_REQUIREMENT_
All records below are to be transcribed exactly, with every picture left out.

Stored data entries
◇ ◇ ◇ ◇ ◇ ◇ ◇

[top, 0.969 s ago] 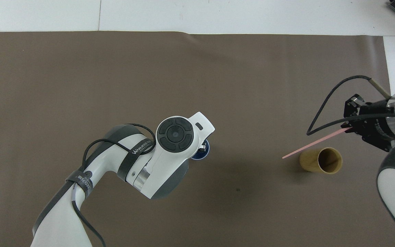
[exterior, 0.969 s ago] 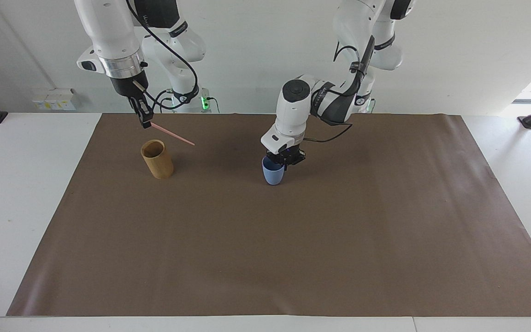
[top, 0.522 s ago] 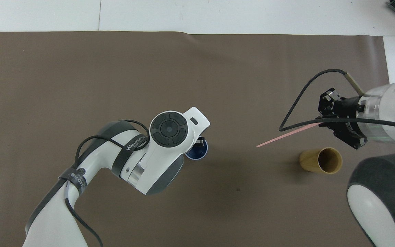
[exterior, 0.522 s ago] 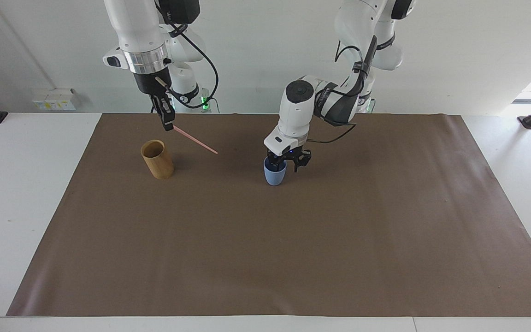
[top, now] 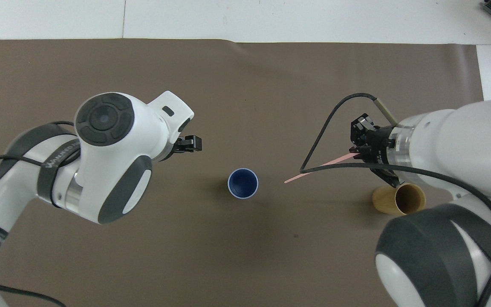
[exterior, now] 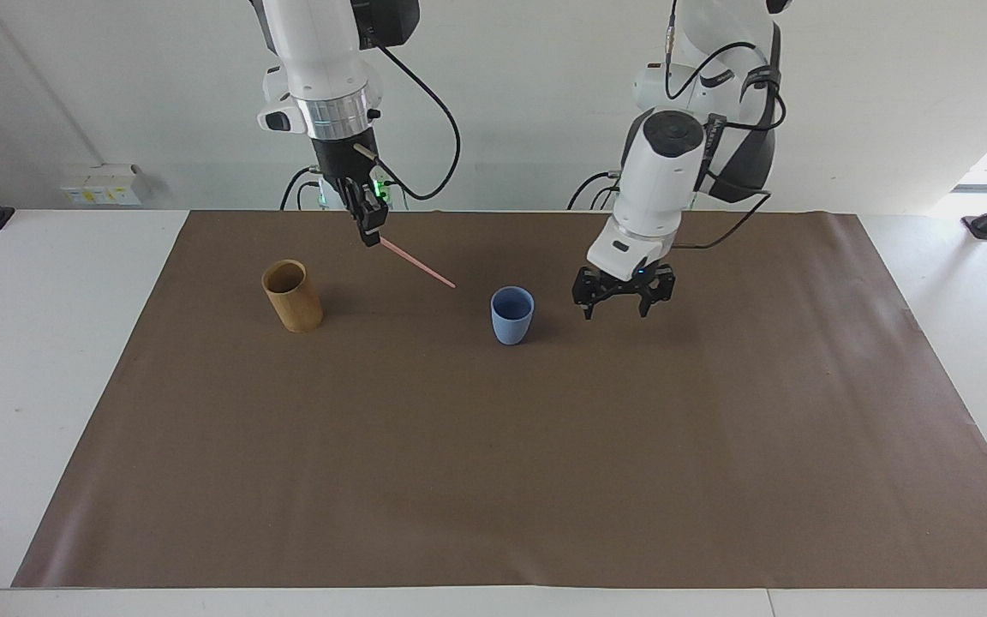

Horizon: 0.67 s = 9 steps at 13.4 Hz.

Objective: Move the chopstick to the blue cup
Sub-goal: 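Carry the chopstick over the blue cup with the right gripper while the left withdraws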

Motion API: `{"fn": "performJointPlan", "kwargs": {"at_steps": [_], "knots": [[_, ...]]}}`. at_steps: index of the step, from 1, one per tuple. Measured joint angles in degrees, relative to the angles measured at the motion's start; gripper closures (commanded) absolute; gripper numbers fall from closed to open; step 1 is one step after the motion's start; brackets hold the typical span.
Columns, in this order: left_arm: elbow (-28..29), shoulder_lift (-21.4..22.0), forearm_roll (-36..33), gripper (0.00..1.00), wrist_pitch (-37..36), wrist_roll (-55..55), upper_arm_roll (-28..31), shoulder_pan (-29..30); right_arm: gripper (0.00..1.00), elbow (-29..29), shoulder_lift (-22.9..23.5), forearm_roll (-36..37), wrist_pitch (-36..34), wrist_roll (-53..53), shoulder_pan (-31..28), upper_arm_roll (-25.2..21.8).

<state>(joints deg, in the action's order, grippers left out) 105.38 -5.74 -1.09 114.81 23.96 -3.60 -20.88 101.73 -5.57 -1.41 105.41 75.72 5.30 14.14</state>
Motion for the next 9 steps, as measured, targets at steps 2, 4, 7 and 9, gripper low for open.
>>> {"fn": "performJointPlan", "kwargs": {"at_steps": [2,4,7,9], "knots": [[0.04,2.08,-0.01,0.00,-3.72,-7.50,0.07,4.99,1.00,1.06,0.49,0.83,2.59,3.85,2.94,0.08],[0.13,2.91,-0.01,0.00,-5.78,-14.55,0.10,9.48,1.00,2.60,1.00,2.05,4.42,6.14,5.60,0.12],[0.20,3.01,-0.01,0.00,-7.24,-24.07,0.11,15.60,1.00,5.90,1.54,4.35,7.51,7.13,9.17,0.21],[0.21,3.25,-0.01,0.00,-7.76,-28.70,0.11,18.78,1.00,7.25,2.32,4.80,9.25,8.02,11.08,0.22]]}}
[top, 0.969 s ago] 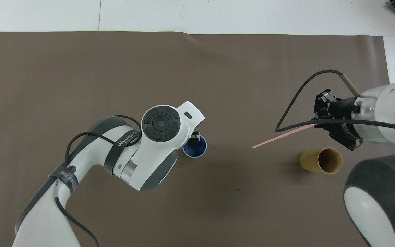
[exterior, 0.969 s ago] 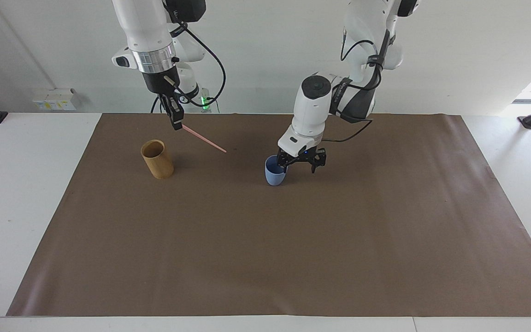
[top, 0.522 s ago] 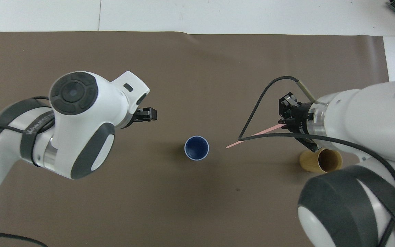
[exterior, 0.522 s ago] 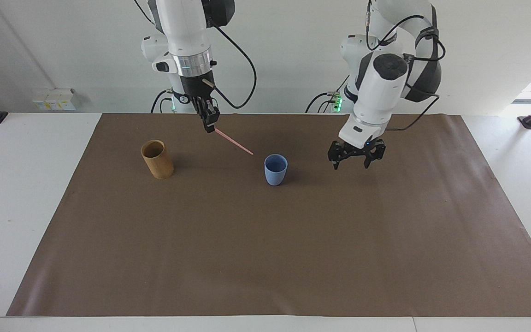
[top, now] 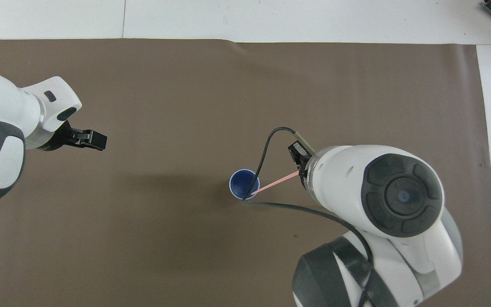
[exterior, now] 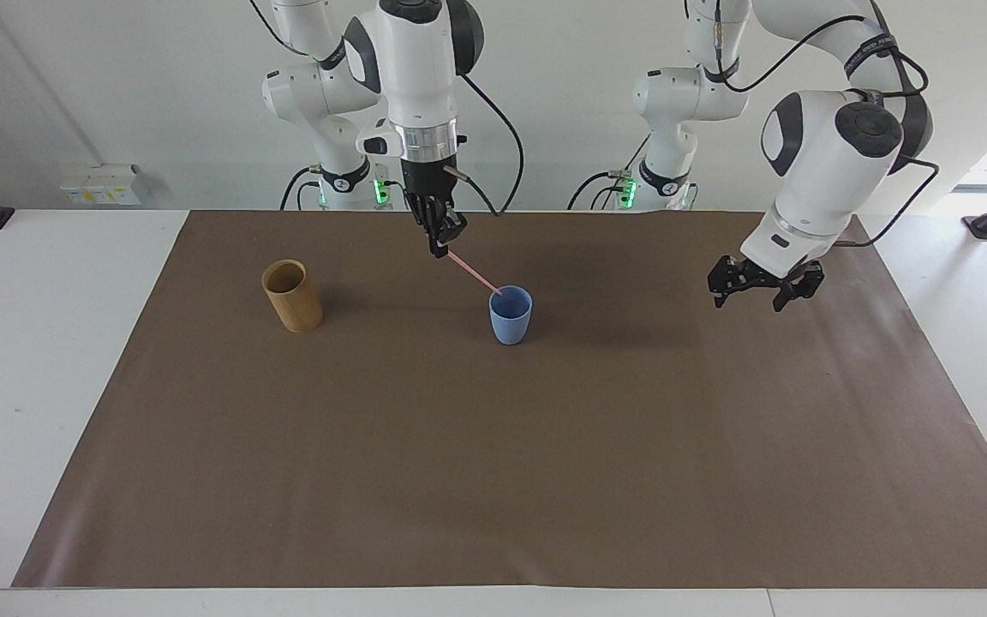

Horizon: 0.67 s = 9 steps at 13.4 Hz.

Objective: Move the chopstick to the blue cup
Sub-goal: 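Carry the chopstick over the blue cup with the right gripper while the left withdraws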

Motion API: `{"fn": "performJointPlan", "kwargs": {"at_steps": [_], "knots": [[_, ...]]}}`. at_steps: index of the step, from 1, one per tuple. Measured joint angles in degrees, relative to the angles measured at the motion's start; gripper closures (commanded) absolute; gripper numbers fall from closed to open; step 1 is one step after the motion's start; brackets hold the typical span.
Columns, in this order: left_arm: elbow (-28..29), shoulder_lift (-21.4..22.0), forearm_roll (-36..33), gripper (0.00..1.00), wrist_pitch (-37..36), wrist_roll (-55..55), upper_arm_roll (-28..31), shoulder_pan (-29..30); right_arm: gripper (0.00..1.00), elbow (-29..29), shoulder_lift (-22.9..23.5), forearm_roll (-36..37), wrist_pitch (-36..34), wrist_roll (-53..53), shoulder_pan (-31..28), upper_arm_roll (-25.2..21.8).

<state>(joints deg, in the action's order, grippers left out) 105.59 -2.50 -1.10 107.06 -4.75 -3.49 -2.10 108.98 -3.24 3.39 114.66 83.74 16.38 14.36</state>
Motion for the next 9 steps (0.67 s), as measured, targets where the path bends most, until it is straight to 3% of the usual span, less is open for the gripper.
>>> {"fn": "performJointPlan", "kwargs": {"at_steps": [5,9], "knots": [[-0.46,1.47,0.00,0.00,-0.26,-4.71,0.03,3.58,1.00,0.94,2.56,0.15,3.38,0.23,1.79,-0.01],[-6.18,2.43,0.00,0.00,-6.84,-4.70,-0.78,3.58,1.00,2.01,3.34,1.57,5.86,0.23,1.97,-0.06]]}}
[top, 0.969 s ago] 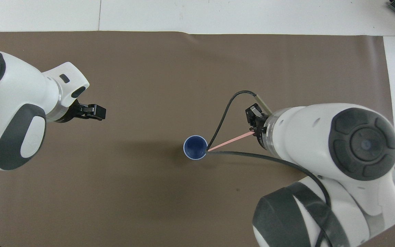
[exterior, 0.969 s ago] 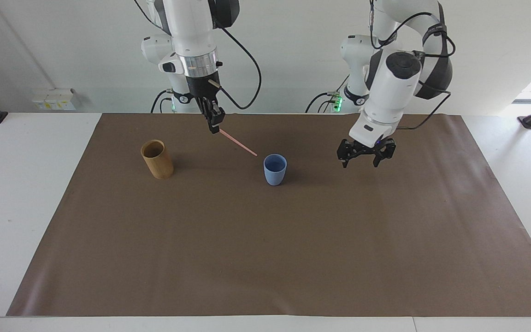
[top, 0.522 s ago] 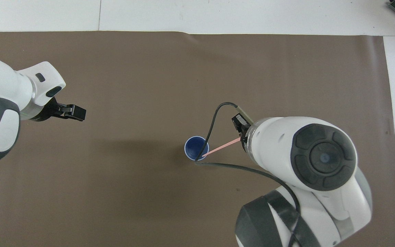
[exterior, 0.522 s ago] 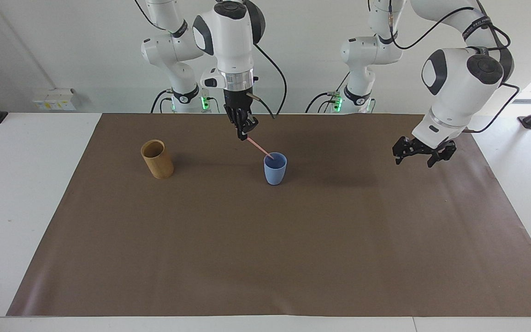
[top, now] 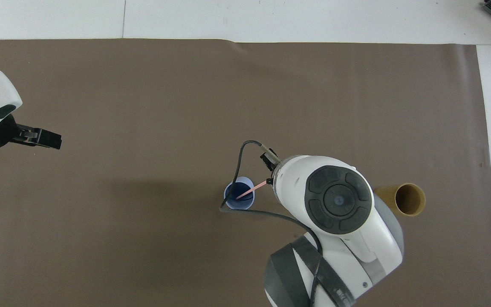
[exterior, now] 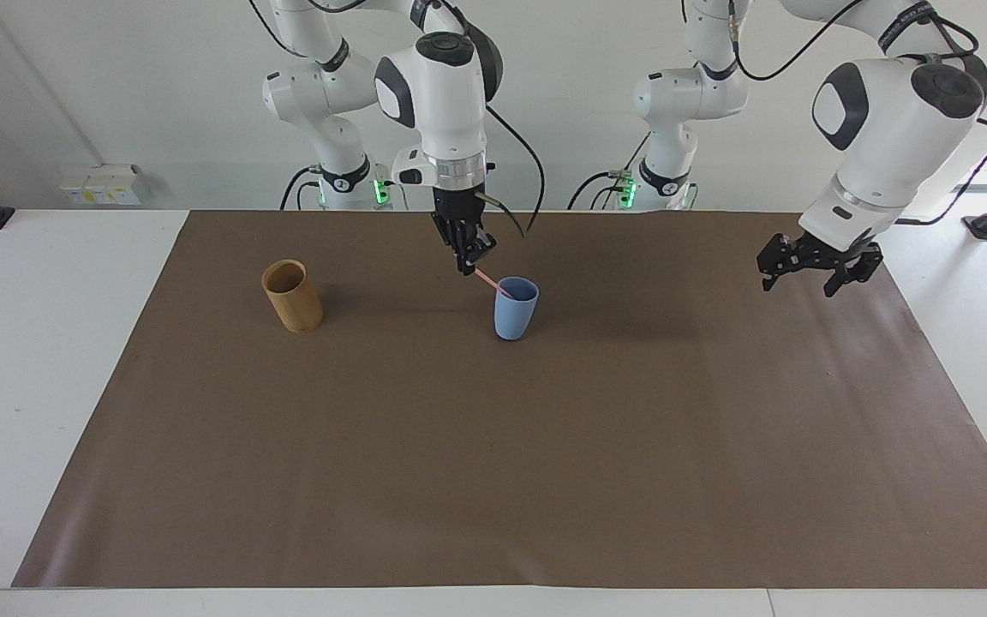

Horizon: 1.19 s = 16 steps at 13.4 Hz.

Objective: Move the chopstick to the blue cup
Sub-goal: 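Carry the chopstick over the blue cup with the right gripper while the left withdraws, then lower the chopstick into the blue cup and open the right gripper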

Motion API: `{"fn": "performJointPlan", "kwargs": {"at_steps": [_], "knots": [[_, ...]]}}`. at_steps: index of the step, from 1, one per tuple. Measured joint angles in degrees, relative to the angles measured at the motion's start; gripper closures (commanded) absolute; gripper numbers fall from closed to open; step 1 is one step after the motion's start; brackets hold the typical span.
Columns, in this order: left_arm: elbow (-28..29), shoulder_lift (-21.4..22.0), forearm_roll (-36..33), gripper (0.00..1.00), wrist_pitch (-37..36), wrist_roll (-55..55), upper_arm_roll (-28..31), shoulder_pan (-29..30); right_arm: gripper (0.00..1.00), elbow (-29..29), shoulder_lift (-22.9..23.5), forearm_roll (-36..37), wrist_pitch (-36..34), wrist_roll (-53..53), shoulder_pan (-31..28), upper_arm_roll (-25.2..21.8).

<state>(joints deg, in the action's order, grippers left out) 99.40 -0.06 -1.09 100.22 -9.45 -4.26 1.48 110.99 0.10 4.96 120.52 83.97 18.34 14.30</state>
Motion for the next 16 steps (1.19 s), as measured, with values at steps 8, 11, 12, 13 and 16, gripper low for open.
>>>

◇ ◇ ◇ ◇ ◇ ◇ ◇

_COMPLETED EXERCISE_
[top, 0.969 s ago] 
[exterior, 0.969 s ago] 
[top, 0.522 s ago] 
[exterior, 0.522 s ago] 
[top, now] 
[exterior, now] 

Horizon: 0.67 s = 9 steps at 13.4 Hz.

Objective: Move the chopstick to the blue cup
Sub-goal: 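Carry the chopstick over the blue cup with the right gripper while the left withdraws
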
Motion API: `{"fn": "performJointPlan", "kwargs": {"at_steps": [_], "knots": [[_, ...]]}}`. at_steps: index of the step, from 1, one per tuple. Measured joint angles in degrees, relative to the angles measured at the motion's start; gripper closures (commanded) absolute; gripper numbers fall from closed to open; step 1 is one step after the motion's start; brackets hold the typical span.
Columns, in this order: left_arm: elbow (-28..29), shoulder_lift (-21.4..22.0), forearm_roll (-36..33), gripper (0.00..1.00), wrist_pitch (-37..36), wrist_roll (-55..55), upper_arm_roll (-28..31), shoulder_pan (-29..30); right_arm: gripper (0.00..1.00), elbow (-29..29), shoulder_lift (-22.9..23.5), forearm_roll (-36..37), wrist_pitch (-36..34), wrist_roll (-53..53), shoulder_pan (-31..28), upper_arm_roll (-25.2..21.8).

<state>(joints deg, in the action's order, grippers left out) 105.38 -5.74 -1.09 114.81 23.96 -3.60 -20.88 101.73 -5.57 -1.41 105.41 75.72 5.30 14.14</state>
Motion for the next 9 steps, as measured, targets at steps 2, 4, 7 and 9, gripper low for open.
>>> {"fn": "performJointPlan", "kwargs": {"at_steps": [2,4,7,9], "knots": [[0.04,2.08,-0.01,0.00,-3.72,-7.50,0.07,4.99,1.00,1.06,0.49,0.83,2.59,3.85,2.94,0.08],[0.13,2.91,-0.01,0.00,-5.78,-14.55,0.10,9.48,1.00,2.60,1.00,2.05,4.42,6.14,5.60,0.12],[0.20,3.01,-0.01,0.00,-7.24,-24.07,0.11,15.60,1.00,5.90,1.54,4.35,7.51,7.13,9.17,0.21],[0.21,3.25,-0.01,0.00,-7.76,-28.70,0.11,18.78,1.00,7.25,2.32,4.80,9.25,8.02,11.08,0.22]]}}
[top, 0.969 s ago] 
[exterior, 0.969 s ago] 
[top, 0.522 s ago] 
[exterior, 0.522 s ago] 
[top, now] 
[exterior, now] 

Horizon: 0.67 s = 9 steps at 13.4 Hz.

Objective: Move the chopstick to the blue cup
Sub-goal: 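Carry the chopstick over the blue cup with the right gripper while the left withdraws
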
Motion API: `{"fn": "performJointPlan", "kwargs": {"at_steps": [_], "knots": [[_, ...]]}}`. at_steps: index of the step, from 1, one per tuple. Measured joint angles in degrees, relative to the angles measured at the motion's start; gripper closures (commanded) absolute; gripper numbers fall from closed to open; step 1 is one step after the motion's start; brackets hold the typical span.
Columns, in this order: left_arm: elbow (-28..29), shoulder_lift (-21.4..22.0), forearm_roll (-36..33), gripper (0.00..1.00), wrist_pitch (-37..36), wrist_roll (-55..55), upper_arm_roll (-28..31), shoulder_pan (-29..30); right_arm: gripper (0.00..1.00), elbow (-29..29), shoulder_lift (-22.9..23.5), forearm_roll (-36..37), wrist_pitch (-36..34), wrist_roll (-53..53), shoulder_pan (-31..28), upper_arm_roll (-25.2..21.8).

<state>(joints deg, in the action's order, grippers left out) 105.59 -2.50 -1.10 107.06 -4.75 -3.49 -2.10 108.98 -3.24 3.39 114.66 83.74 16.38 14.36</state>
Motion for the next 9 steps (0.67 s), as measured, targets where the path bends most, until it is straight to 3% of the usual span, less is open for the gripper.
>>> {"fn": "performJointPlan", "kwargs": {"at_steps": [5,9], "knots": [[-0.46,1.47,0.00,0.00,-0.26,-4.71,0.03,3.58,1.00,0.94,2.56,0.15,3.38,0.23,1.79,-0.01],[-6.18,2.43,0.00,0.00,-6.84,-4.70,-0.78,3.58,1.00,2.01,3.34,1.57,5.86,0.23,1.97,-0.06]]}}
[top, 0.969 s ago] 
[exterior, 0.969 s ago] 
[top, 0.522 s ago] 
[exterior, 0.522 s ago] 
[top, now] 
[exterior, now] 

Horizon: 1.19 s = 16 steps at 13.4 Hz.

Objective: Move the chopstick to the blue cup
Sub-goal: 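Carry the chopstick over the blue cup with the right gripper while the left withdraws, then lower the chopstick into the blue cup and open the right gripper
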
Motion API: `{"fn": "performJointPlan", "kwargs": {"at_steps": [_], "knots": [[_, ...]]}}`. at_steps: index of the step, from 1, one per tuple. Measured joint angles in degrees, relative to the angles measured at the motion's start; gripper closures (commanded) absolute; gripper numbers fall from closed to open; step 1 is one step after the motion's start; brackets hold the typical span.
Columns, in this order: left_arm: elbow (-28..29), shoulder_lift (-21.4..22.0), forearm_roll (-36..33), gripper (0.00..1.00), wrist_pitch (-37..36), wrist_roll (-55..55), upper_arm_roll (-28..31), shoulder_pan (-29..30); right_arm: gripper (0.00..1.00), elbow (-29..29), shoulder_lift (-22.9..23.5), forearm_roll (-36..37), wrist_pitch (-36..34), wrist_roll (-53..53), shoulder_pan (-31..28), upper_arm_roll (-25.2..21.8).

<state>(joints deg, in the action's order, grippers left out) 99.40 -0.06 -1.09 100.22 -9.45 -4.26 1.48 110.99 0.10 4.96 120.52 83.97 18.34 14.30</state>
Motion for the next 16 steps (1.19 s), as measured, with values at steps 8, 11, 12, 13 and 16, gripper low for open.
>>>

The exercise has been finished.